[prev in list] [next in list] [prev in thread] [next in thread] 

List:       python-list
Subject:    String multi-replace
From:       Sorin Schwimmer <sxn02 () yahoo ! com>
Date:       2010-11-18 4:21:06
Message-ID: 114148.34295.qm () web56007 ! mail ! re3 ! yahoo ! com
[Download RAW message or body]

Hi All,

I have to eliminate diacritics in a fairly large file.

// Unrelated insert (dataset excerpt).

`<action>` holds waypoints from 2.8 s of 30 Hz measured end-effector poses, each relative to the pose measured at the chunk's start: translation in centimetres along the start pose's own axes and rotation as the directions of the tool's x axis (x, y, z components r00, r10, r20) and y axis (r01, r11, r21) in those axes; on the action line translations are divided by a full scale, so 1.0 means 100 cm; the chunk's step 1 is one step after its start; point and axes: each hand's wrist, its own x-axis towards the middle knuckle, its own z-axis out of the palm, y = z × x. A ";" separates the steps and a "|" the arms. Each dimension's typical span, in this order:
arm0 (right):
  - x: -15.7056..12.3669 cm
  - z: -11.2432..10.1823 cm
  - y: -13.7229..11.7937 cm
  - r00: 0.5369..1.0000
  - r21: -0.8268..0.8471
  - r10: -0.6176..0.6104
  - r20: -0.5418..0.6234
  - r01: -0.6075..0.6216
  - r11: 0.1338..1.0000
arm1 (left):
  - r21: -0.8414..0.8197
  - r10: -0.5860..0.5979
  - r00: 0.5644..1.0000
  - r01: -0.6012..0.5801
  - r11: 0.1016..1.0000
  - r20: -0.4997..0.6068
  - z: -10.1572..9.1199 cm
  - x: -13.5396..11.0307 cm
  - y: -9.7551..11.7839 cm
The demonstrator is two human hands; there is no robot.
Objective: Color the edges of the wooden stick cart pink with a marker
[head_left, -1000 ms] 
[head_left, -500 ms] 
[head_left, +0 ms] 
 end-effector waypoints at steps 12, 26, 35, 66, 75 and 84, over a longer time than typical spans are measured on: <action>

Inspired by http://code.activestate.com/recipes/81330/, I came up with the following code:

#! /usr/bin/env python

import re

nodia={chr(196)+chr(130):'A', # mamaliga
       chr(195)+chr(130):'A', # A^
       chr(195)+chr(142):'I', # I^
       chr(195)+chr(150):'O', # OE
       chr(195)+chr(156):'U', # UE
       chr(195)+chr(139):'A', # AE
       chr(197)+chr(158):'S',
       chr(197)+chr(162):'T',
       chr(196)+chr(131):'a', # mamaliga
       chr(195)+chr(162):'a', # a^
       chr(195)+chr(174):'i', # i^
       chr(195)+chr(182):'o', # oe
       chr(195)+chr(188):'u', # ue
       chr(195)+chr(164):'a', # ae
       chr(197)+chr(159):'s',
       chr(197)+chr(163):'t'
      }
name="R\xc3\xa2\xc5\x9fca"

regex = re.compile("(%s)" % "|".join(map(re.escape, nodia.keys())))
print regex.sub(lambda mo: dict[mo.string[mo.start():mo.end()]], name)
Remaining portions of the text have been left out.